» Task description
The reply must be the number of lines in the following material that include the word "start", and nothing more.

» Data excerpt

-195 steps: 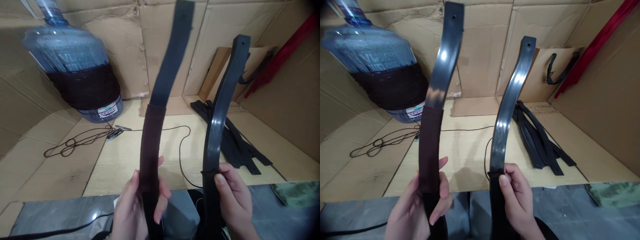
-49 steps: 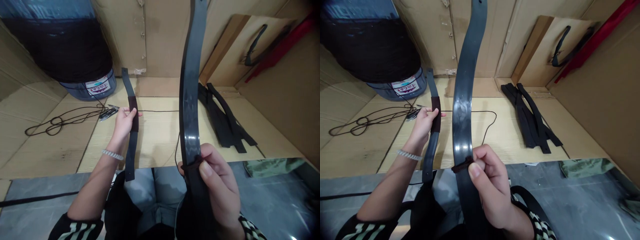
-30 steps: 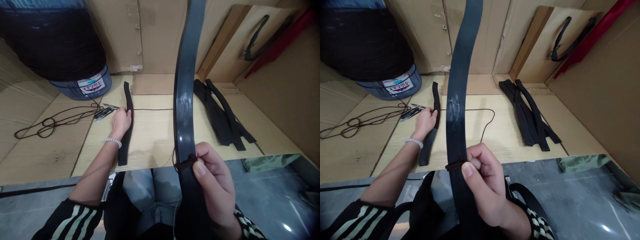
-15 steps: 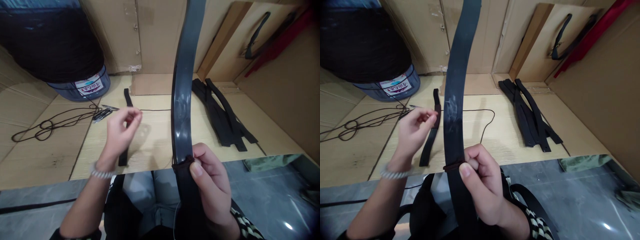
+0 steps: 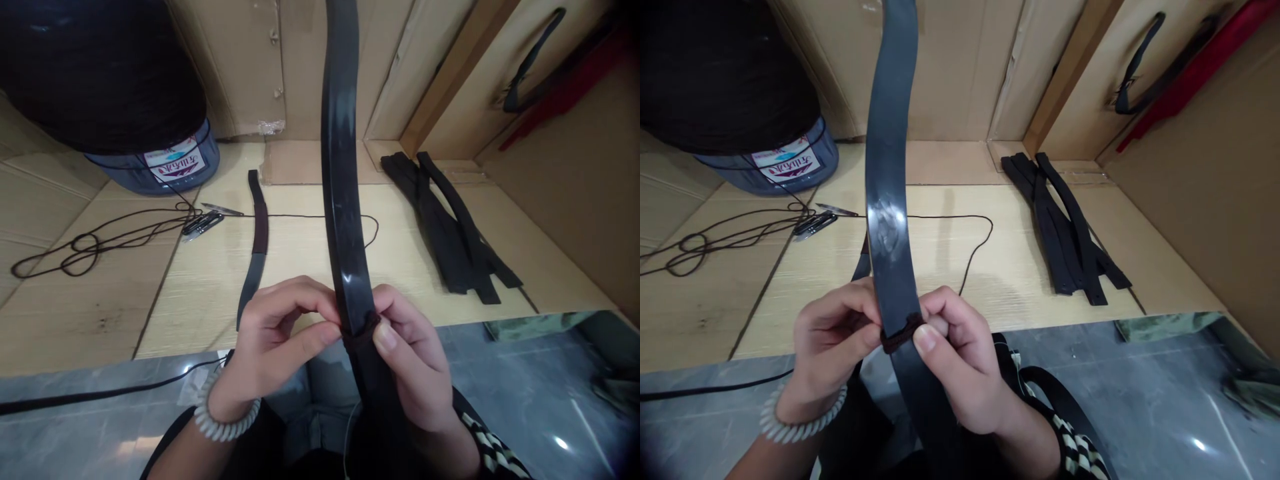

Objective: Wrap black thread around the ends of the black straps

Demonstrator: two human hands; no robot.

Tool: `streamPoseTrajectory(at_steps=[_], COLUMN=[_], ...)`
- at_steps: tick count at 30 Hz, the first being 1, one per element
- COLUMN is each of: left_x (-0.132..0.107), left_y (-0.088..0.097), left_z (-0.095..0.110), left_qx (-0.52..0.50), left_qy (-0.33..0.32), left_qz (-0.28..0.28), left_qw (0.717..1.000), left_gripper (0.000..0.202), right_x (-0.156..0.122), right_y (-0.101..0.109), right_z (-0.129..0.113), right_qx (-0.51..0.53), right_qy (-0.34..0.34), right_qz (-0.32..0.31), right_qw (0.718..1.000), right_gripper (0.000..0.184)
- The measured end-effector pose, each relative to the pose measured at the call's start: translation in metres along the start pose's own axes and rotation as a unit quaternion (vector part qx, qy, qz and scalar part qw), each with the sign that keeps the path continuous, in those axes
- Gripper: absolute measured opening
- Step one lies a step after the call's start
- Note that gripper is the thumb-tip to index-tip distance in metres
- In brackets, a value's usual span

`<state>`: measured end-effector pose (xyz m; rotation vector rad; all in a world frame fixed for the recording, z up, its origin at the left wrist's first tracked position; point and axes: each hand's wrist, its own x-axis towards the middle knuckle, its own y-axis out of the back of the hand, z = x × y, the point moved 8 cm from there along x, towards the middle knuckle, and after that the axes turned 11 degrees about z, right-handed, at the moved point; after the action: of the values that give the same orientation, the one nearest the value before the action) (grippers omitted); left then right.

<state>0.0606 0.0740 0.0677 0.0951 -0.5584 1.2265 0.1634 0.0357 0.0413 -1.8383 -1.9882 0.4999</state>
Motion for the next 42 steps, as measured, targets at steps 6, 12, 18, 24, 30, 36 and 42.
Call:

» Answer section
2